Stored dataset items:
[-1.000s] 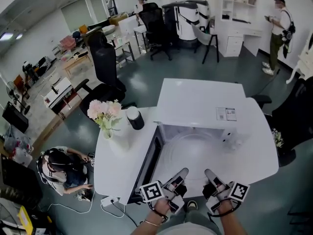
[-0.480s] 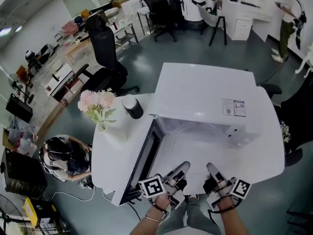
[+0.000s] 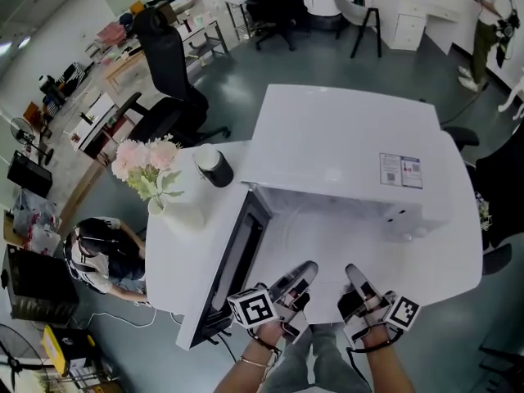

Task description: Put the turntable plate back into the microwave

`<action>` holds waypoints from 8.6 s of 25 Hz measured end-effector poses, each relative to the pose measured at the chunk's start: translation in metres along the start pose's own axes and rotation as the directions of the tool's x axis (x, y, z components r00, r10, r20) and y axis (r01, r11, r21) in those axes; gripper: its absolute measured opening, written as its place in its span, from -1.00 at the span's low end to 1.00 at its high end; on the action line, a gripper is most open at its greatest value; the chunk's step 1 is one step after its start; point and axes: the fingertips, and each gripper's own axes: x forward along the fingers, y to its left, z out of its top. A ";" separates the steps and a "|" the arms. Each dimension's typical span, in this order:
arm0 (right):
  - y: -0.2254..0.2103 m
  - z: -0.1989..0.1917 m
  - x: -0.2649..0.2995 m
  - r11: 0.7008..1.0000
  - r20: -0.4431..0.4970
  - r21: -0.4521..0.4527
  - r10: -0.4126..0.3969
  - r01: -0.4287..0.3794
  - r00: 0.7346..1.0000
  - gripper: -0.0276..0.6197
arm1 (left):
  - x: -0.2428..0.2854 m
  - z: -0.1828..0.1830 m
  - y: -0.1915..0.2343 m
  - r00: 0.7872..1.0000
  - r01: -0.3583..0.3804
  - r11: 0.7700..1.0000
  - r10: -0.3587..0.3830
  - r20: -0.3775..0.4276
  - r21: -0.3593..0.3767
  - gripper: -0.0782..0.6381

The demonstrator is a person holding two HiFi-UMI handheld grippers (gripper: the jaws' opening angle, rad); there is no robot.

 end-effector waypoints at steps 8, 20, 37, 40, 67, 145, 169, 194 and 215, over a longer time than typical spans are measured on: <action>-0.010 0.001 -0.001 0.999 0.036 0.033 0.026 -0.027 0.999 -0.79 | 0.003 -0.002 0.010 0.999 -0.053 0.997 0.054 -0.006 0.050 -0.52; -0.014 -0.002 -0.002 1.000 0.025 0.010 0.024 -0.024 0.999 -0.79 | -0.008 -0.008 0.020 0.979 -0.194 0.958 0.202 -0.019 0.212 -0.30; -0.023 0.011 0.003 0.999 0.042 0.028 0.022 -0.023 0.999 -0.79 | -0.050 -0.005 0.012 0.876 -0.462 0.702 0.458 0.153 0.542 -0.38; -0.021 0.014 0.006 0.999 0.050 0.030 0.032 -0.034 0.998 -0.79 | -0.053 -0.004 0.010 0.858 -0.487 0.661 0.485 0.171 0.571 -0.47; -0.024 0.016 0.022 0.998 0.117 0.052 0.025 -0.031 0.993 -0.79 | -0.070 0.005 0.016 0.815 -0.542 0.590 0.544 0.202 0.598 -0.78; -0.061 0.107 0.126 0.994 0.331 0.041 -0.112 0.104 0.937 -0.78 | -0.033 0.036 0.057 0.816 -0.541 0.647 0.558 0.151 0.537 -0.78; -0.060 0.114 0.135 0.965 0.369 0.017 -0.250 0.263 0.895 -0.78 | -0.026 0.038 0.054 0.826 -0.530 0.662 0.545 0.146 0.529 -0.78; -0.064 0.107 0.136 0.843 0.254 -0.036 -0.512 0.537 0.820 -0.48 | -0.026 0.045 0.032 0.846 -0.507 0.671 0.509 0.160 0.541 -0.78; -0.064 0.090 0.123 0.824 0.221 -0.001 -0.552 0.567 0.804 -0.48 | -0.030 0.045 0.021 0.863 -0.473 0.680 0.486 0.139 0.560 -0.78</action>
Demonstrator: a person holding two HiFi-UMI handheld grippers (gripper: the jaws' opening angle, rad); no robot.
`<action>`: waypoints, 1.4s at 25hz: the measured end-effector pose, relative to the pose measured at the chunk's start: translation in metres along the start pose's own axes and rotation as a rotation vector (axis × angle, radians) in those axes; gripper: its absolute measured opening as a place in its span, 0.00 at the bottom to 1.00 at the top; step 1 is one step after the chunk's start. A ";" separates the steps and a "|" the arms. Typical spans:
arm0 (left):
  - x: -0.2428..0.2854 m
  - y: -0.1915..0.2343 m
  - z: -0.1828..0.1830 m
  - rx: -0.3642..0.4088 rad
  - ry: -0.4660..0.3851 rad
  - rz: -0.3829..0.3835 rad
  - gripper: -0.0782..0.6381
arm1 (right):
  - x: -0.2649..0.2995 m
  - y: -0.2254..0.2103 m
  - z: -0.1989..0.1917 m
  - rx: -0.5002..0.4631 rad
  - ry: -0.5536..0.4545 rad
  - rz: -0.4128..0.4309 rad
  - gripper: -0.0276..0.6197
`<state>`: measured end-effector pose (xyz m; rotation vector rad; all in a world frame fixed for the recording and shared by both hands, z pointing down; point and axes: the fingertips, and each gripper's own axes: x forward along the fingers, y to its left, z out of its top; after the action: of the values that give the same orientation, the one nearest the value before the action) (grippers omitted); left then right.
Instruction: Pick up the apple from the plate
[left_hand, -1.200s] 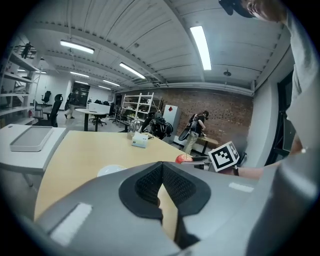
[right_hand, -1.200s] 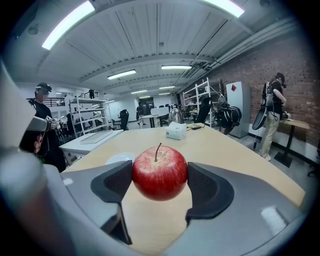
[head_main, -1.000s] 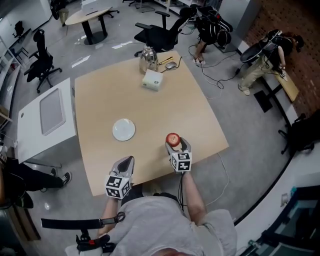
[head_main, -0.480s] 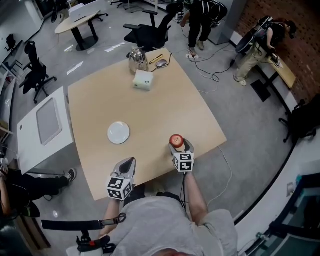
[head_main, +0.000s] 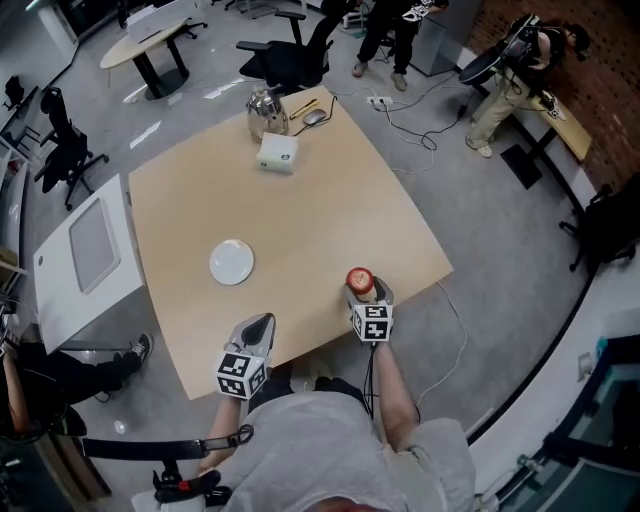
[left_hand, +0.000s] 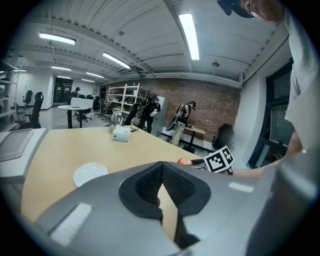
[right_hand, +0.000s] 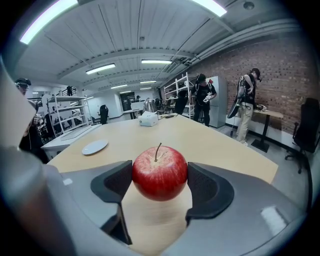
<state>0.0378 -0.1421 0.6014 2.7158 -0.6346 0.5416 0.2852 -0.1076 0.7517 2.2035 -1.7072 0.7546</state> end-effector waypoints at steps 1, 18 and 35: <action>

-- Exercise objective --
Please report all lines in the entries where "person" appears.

-- Exercise output --
The demonstrator is a person holding two HiFi-UMI handheld grippers (gripper: the jaws' opening angle, rad); there is no robot.
Demonstrator: a person holding two HiFi-UMI handheld grippers (gripper: the jaws' opening angle, rad); no robot.

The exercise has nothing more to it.